Please return all lines from the records below that include the string "snack".

*** Opening Raw data ***

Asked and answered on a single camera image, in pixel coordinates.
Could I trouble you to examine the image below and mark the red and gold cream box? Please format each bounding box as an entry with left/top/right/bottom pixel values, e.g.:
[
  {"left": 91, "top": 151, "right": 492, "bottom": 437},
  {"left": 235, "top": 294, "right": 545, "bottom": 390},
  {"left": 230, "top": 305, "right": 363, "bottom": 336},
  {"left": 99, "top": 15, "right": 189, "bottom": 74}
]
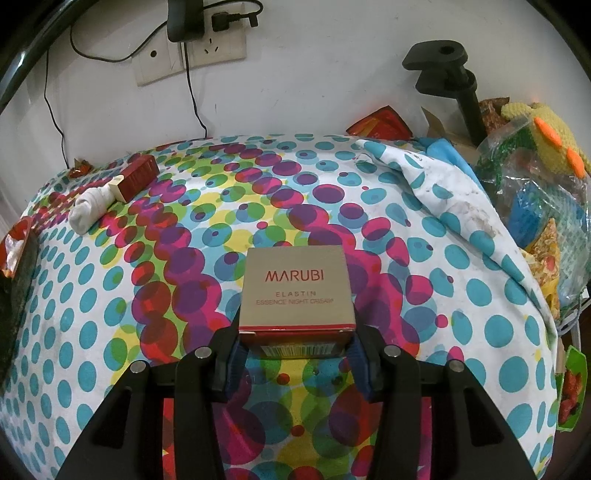
[{"left": 238, "top": 245, "right": 356, "bottom": 359}]

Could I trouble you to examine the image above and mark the white sock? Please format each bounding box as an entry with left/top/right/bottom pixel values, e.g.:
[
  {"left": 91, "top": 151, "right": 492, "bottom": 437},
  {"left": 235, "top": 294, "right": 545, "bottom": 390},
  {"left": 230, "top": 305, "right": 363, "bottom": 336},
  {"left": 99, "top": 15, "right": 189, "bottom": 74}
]
[{"left": 68, "top": 175, "right": 124, "bottom": 235}]

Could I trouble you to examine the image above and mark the green snack packet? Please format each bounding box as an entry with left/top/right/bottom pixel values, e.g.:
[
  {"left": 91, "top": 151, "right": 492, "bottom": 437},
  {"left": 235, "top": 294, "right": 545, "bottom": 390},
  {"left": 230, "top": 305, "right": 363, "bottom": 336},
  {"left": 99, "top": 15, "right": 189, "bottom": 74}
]
[{"left": 557, "top": 345, "right": 588, "bottom": 432}]

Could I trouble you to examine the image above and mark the polka dot bed sheet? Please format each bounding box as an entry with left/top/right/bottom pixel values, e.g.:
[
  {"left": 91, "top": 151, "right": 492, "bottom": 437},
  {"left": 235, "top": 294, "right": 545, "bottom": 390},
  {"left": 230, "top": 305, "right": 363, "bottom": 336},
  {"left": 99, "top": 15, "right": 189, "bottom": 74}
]
[{"left": 1, "top": 134, "right": 558, "bottom": 479}]

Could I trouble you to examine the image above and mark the clear bag of toys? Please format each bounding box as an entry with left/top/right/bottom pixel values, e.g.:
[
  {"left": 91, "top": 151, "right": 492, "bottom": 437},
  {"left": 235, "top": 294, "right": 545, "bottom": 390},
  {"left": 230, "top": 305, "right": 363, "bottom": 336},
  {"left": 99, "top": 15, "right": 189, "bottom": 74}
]
[{"left": 475, "top": 116, "right": 590, "bottom": 316}]

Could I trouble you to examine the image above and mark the small red box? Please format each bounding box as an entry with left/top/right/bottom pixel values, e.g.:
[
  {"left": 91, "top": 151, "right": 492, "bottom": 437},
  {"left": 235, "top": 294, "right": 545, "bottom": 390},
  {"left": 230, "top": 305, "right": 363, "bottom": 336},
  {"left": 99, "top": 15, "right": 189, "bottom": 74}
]
[{"left": 109, "top": 154, "right": 159, "bottom": 203}]

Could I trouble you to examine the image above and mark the red candy wrapper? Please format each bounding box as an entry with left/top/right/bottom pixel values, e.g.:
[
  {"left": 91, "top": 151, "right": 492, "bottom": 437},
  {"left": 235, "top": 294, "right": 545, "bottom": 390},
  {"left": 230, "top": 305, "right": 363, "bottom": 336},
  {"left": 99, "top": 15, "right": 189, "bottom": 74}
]
[{"left": 68, "top": 158, "right": 94, "bottom": 179}]

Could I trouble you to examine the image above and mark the light blue cloth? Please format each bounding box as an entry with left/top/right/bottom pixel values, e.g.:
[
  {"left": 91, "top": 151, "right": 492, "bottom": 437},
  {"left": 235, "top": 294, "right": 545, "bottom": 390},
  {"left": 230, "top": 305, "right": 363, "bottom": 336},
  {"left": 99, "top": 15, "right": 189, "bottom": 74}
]
[{"left": 416, "top": 137, "right": 482, "bottom": 187}]

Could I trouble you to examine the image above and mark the yellow knitted plush toy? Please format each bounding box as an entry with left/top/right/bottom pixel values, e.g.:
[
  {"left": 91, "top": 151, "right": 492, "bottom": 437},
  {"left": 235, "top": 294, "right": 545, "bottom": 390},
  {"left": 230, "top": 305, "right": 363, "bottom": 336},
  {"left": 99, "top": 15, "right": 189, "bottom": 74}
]
[{"left": 501, "top": 102, "right": 590, "bottom": 180}]

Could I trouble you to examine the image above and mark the red snack packet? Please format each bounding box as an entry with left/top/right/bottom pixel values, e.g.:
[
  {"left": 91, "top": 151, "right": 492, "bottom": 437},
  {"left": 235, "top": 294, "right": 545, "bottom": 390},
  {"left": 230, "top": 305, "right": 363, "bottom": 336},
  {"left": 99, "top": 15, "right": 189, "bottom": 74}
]
[{"left": 346, "top": 106, "right": 414, "bottom": 141}]

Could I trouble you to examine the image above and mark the black clamp stand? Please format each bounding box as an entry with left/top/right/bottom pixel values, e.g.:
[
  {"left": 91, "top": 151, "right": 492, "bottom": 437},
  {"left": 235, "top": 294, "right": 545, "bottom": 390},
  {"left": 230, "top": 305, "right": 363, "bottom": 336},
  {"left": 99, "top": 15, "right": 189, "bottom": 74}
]
[{"left": 402, "top": 40, "right": 487, "bottom": 146}]

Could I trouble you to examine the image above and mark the black power adapter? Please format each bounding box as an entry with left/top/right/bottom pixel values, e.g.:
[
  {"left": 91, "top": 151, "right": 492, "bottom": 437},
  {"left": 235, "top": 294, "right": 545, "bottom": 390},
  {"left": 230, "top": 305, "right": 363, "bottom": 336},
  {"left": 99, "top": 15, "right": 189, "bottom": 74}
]
[{"left": 166, "top": 0, "right": 205, "bottom": 43}]

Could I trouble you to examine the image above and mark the black television cable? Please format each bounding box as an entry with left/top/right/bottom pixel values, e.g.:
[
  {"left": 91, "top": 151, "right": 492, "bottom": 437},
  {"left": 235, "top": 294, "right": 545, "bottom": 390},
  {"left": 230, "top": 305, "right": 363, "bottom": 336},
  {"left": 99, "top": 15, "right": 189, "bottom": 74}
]
[{"left": 43, "top": 48, "right": 70, "bottom": 169}]

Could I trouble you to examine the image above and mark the white wall socket plate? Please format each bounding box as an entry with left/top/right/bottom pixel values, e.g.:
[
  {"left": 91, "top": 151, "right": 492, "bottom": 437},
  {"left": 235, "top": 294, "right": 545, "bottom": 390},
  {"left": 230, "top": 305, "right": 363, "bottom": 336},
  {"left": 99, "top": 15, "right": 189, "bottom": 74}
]
[{"left": 131, "top": 22, "right": 246, "bottom": 87}]

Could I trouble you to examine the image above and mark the black adapter cable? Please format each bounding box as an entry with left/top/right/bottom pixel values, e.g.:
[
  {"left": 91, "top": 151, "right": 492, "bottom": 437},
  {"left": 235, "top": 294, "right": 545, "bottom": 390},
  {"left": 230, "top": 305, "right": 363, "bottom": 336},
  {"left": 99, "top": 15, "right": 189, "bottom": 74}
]
[{"left": 68, "top": 0, "right": 266, "bottom": 139}]

*** Closing Raw data ***

Solution for this task:
Could I trouble you to examine the image above and mark the green snack packet? Please format each bounding box as an entry with left/top/right/bottom pixel values, e.g.:
Could I trouble you to examine the image above and mark the red snack packet? Please format each bounding box as an entry with left/top/right/bottom pixel values, e.g.:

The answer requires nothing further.